Creating an Elixir Library

Nov 23, 2020

I’ve been writing Elixir for a while professionally. I’ve worked on a couple of production apps. Mainly umbrella apps with just a little bit of Phoenix for API end points. And that’s a ton of fun. But I want to do more. So I decided to just write a bunch of stuff in Elixir. Basically all of my sites/software. A good place to start is a simple library. It’s a good exercise, and a good opportunity to learn things that I haven’t used much, and then share what I learn.

I’m writing a markdown library called Bargain. The readme has a list of features I’m going to implement as part of the generator. I’ll write something up each time I learn something new or implement a new part. Starting now.

I started with generating headings. Specifically the # version. In true TDD style, the first passing examples were crazy simple.

  def generate(text) do
    case String.starts_with?(text, "#") do
      true -> {:ok, create_heading(text)}
    end
  end

  defp create_heading(text) do
    "<h1>#{heading_text(text)}</h1>"
  end

  defp heading_text(text) do
    String.trim(text)
    |> String.split
    |> tl
    |> Enum.join(" ")
  end

It just takes some text, checks to see if it starts with heading syntax. If it does, push it to create the heading.

I originally had the heading_text syntax in the create_heading function, but decided to break it out into a function that always returns the text of the heading. It just cleans up the string and splits it. tl is probably the most confusing part, it breaks it up into head and tail, tl gives me everything except for the first part of that List, and then just join the remaining parts into a string of text.
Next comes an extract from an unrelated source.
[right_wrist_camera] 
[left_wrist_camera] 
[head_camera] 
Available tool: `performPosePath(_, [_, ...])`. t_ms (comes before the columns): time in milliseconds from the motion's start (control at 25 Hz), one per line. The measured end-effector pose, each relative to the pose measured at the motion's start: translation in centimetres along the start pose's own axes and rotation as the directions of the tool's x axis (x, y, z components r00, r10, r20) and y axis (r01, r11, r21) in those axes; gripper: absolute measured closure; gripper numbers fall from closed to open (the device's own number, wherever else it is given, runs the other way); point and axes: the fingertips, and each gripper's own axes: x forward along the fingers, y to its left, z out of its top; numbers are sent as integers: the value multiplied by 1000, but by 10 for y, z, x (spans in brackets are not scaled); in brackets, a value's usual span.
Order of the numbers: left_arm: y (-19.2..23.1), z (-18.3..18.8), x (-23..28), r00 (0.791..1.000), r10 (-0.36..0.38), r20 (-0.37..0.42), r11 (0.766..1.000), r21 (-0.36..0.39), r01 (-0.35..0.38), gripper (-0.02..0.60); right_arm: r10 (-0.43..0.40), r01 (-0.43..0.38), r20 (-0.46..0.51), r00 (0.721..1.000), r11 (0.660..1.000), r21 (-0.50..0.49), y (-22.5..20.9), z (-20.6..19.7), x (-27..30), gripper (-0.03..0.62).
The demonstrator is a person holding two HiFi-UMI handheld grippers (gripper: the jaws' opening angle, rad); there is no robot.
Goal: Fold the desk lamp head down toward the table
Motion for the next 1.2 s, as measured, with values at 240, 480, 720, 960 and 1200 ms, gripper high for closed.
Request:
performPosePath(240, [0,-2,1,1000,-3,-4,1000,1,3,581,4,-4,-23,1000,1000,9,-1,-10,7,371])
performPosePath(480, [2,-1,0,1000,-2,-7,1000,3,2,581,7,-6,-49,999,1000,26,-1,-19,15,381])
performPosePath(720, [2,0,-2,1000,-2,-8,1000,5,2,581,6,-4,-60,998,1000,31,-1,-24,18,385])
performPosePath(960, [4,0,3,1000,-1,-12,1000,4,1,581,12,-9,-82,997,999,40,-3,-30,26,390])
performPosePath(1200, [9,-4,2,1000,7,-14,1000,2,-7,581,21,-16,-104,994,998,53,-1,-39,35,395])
And finally, the obvious part of just returning h1 explicitly.

The first test looks like this:

  test "Generates HTML" do
    assert Bargain.generate("# Heading") == {:ok,"<h1>Heading</h1>"}
  end

Pretty simple. I just wanted to make sure it was wired properly and returning a tuple.

The logic for returning this for all headings is a little more interesting.

The tests.

  test "Generates headings" do
    assert Bargain.generate("# Heading")      == {:ok,"<h1>Heading</h1>"}
    assert Bargain.generate("## Heading")     == {:ok,"<h2>Heading</h2>"}
    assert Bargain.generate("### Heading")    == {:ok,"<h3>Heading</h3>"}
    assert Bargain.generate("#### Heading")   == {:ok,"<h4>Heading</h4>"}
    assert Bargain.generate("##### Heading")  == {:ok,"<h5>Heading</h5>"}
    assert Bargain.generate("###### Heading") == {:ok,"<h6>Heading</h6>"}
  end

I could have had a separate test for each heading, but this is fine.

And the updated code.

  def generate(text) do
    case String.starts_with?(text, "#") do
      true -> {:ok, create_heading(text)}
    end
  end

  defp create_heading(text) do
    [hd | tl] = heading_text(text)
    level = String.length(hd)
    "<h#{level}>#{tl}</h#{level}>"
  end

  defp heading_text(text) do
    String.trim(text)
    |> String.split
  end

The generate function doesn’t change, but create_heading gets more complex

Instead of calling tl in heading_text, I opted to call hd | tl in create_heading so I can get the pound signs for heading level and the text of the heading in one call.

Now I can just call String.length to get the heading level, and just display the rest. You may notice that I’m not handling multiple words in the heading. tl will be a List.

I’ll start on that next. After that I’ll start into paragraphs.